**WORK ITEM**
Reproduce every entry exactly.

Items from a data source:
* * * * * * *
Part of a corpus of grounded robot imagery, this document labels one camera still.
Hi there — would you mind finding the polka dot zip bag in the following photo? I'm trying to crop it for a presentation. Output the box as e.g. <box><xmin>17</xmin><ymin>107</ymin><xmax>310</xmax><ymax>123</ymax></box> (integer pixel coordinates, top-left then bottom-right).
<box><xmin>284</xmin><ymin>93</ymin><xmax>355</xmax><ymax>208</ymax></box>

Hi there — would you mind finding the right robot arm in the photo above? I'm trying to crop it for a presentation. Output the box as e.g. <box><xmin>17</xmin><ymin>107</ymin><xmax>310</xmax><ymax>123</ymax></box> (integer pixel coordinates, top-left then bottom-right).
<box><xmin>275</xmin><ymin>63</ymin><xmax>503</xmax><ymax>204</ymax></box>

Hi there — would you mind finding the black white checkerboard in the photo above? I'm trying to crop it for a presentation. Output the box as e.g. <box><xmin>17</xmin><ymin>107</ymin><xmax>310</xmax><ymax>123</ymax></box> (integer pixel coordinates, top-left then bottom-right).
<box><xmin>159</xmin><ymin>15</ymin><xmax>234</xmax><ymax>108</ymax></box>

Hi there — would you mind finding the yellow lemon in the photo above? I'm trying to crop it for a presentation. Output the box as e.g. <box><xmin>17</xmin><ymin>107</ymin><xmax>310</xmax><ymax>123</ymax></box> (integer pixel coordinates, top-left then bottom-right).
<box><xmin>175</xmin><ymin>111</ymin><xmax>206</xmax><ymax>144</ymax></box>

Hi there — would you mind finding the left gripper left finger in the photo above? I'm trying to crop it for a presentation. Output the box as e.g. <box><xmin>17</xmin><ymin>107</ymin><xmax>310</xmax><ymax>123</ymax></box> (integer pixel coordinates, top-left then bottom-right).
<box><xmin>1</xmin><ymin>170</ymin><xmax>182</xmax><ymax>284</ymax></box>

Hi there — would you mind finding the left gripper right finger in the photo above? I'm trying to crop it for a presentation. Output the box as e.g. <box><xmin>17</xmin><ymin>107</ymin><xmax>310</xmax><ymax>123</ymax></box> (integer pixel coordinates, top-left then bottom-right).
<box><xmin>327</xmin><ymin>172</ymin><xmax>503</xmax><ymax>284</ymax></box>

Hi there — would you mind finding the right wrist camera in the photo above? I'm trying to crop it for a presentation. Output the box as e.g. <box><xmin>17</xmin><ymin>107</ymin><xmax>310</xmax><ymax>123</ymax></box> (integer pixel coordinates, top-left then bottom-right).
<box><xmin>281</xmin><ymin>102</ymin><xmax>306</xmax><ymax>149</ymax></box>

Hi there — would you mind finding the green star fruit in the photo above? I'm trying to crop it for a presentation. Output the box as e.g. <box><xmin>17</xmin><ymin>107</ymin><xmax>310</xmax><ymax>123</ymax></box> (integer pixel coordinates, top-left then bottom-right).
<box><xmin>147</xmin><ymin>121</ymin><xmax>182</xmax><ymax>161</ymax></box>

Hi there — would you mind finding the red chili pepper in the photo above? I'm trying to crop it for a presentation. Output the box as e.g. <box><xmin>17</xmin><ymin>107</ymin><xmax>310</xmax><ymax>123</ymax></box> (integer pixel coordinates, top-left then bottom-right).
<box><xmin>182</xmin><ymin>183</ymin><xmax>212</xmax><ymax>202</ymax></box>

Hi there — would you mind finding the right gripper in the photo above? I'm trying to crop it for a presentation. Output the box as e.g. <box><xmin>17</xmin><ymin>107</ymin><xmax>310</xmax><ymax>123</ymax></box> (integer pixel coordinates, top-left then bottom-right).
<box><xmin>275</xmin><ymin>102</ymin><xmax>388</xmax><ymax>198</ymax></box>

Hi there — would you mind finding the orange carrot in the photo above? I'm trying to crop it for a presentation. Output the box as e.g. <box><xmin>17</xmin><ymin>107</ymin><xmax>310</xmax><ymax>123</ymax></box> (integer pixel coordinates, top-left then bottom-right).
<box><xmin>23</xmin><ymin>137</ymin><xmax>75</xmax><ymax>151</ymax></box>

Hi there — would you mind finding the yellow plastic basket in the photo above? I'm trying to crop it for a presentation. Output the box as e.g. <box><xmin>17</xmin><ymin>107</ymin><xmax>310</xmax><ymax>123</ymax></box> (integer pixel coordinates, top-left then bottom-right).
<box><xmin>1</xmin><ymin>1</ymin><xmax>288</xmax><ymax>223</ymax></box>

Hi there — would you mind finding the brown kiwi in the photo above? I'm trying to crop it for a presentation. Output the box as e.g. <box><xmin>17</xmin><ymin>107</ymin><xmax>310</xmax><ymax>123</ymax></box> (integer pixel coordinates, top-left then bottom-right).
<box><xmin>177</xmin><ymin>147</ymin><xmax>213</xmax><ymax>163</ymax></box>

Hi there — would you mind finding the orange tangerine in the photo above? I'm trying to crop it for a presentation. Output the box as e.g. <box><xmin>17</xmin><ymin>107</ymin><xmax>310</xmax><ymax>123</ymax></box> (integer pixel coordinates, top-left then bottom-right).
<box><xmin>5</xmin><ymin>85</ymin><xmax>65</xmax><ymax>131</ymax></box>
* * * * * * *
**TASK ANSWER**
Part of a corpus of grounded robot imagery, this document labels one camera still.
Hi there — would you mind finding the polka dot zip bag in the following photo? I'm trying to crop it for a presentation. Output the box as e.g. <box><xmin>17</xmin><ymin>107</ymin><xmax>310</xmax><ymax>123</ymax></box> (integer pixel coordinates, top-left then bottom-right).
<box><xmin>284</xmin><ymin>93</ymin><xmax>355</xmax><ymax>208</ymax></box>

Hi there — would you mind finding the right robot arm in the photo above? I'm trying to crop it for a presentation. Output the box as e.g. <box><xmin>17</xmin><ymin>107</ymin><xmax>310</xmax><ymax>123</ymax></box> (integer pixel coordinates, top-left then bottom-right).
<box><xmin>275</xmin><ymin>63</ymin><xmax>503</xmax><ymax>204</ymax></box>

Hi there — would you mind finding the black white checkerboard in the photo above? I'm trying to crop it for a presentation. Output the box as e.g. <box><xmin>17</xmin><ymin>107</ymin><xmax>310</xmax><ymax>123</ymax></box> (integer pixel coordinates, top-left then bottom-right).
<box><xmin>159</xmin><ymin>15</ymin><xmax>234</xmax><ymax>108</ymax></box>

Hi there — would you mind finding the yellow lemon in the photo above? I'm trying to crop it for a presentation. Output the box as e.g. <box><xmin>17</xmin><ymin>107</ymin><xmax>310</xmax><ymax>123</ymax></box> (integer pixel coordinates, top-left then bottom-right).
<box><xmin>175</xmin><ymin>111</ymin><xmax>206</xmax><ymax>144</ymax></box>

Hi there — would you mind finding the left gripper left finger in the photo above? I'm trying to crop it for a presentation. Output the box as e.g. <box><xmin>17</xmin><ymin>107</ymin><xmax>310</xmax><ymax>123</ymax></box> (integer pixel coordinates, top-left then bottom-right).
<box><xmin>1</xmin><ymin>170</ymin><xmax>182</xmax><ymax>284</ymax></box>

Hi there — would you mind finding the left gripper right finger in the photo above? I'm trying to crop it for a presentation. Output the box as e.g. <box><xmin>17</xmin><ymin>107</ymin><xmax>310</xmax><ymax>123</ymax></box> (integer pixel coordinates, top-left then bottom-right).
<box><xmin>327</xmin><ymin>172</ymin><xmax>503</xmax><ymax>284</ymax></box>

Hi there — would you mind finding the right wrist camera in the photo above? I'm trying to crop it for a presentation. Output the box as e.g. <box><xmin>17</xmin><ymin>107</ymin><xmax>310</xmax><ymax>123</ymax></box> (integer pixel coordinates, top-left then bottom-right).
<box><xmin>281</xmin><ymin>102</ymin><xmax>306</xmax><ymax>149</ymax></box>

Hi there — would you mind finding the green star fruit in the photo above? I'm trying to crop it for a presentation. Output the box as e.g. <box><xmin>17</xmin><ymin>107</ymin><xmax>310</xmax><ymax>123</ymax></box> (integer pixel coordinates, top-left then bottom-right).
<box><xmin>147</xmin><ymin>121</ymin><xmax>182</xmax><ymax>161</ymax></box>

Hi there — would you mind finding the red chili pepper in the photo above? I'm trying to crop it for a presentation. Output the box as e.g. <box><xmin>17</xmin><ymin>107</ymin><xmax>310</xmax><ymax>123</ymax></box> (integer pixel coordinates, top-left then bottom-right).
<box><xmin>182</xmin><ymin>183</ymin><xmax>212</xmax><ymax>202</ymax></box>

Hi there — would you mind finding the right gripper in the photo above? I'm trying to crop it for a presentation. Output the box as e.g. <box><xmin>17</xmin><ymin>107</ymin><xmax>310</xmax><ymax>123</ymax></box> (integer pixel coordinates, top-left then bottom-right).
<box><xmin>275</xmin><ymin>102</ymin><xmax>388</xmax><ymax>198</ymax></box>

Hi there — would you mind finding the orange carrot in the photo above? I'm trying to crop it for a presentation. Output the box as e.g. <box><xmin>17</xmin><ymin>107</ymin><xmax>310</xmax><ymax>123</ymax></box> (integer pixel coordinates, top-left then bottom-right).
<box><xmin>23</xmin><ymin>137</ymin><xmax>75</xmax><ymax>151</ymax></box>

Hi there — would you mind finding the yellow plastic basket in the photo above? I'm trying to crop it for a presentation. Output the box as e.g. <box><xmin>17</xmin><ymin>107</ymin><xmax>310</xmax><ymax>123</ymax></box> (integer pixel coordinates, top-left then bottom-right).
<box><xmin>1</xmin><ymin>1</ymin><xmax>288</xmax><ymax>223</ymax></box>

Hi there — would you mind finding the brown kiwi in the photo above? I'm trying to crop it for a presentation. Output the box as e.g. <box><xmin>17</xmin><ymin>107</ymin><xmax>310</xmax><ymax>123</ymax></box> (integer pixel coordinates, top-left then bottom-right).
<box><xmin>177</xmin><ymin>147</ymin><xmax>213</xmax><ymax>163</ymax></box>

Hi there — would you mind finding the orange tangerine in the photo above? I'm trying to crop it for a presentation. Output the box as e.g. <box><xmin>17</xmin><ymin>107</ymin><xmax>310</xmax><ymax>123</ymax></box> (integer pixel coordinates, top-left then bottom-right).
<box><xmin>5</xmin><ymin>85</ymin><xmax>65</xmax><ymax>131</ymax></box>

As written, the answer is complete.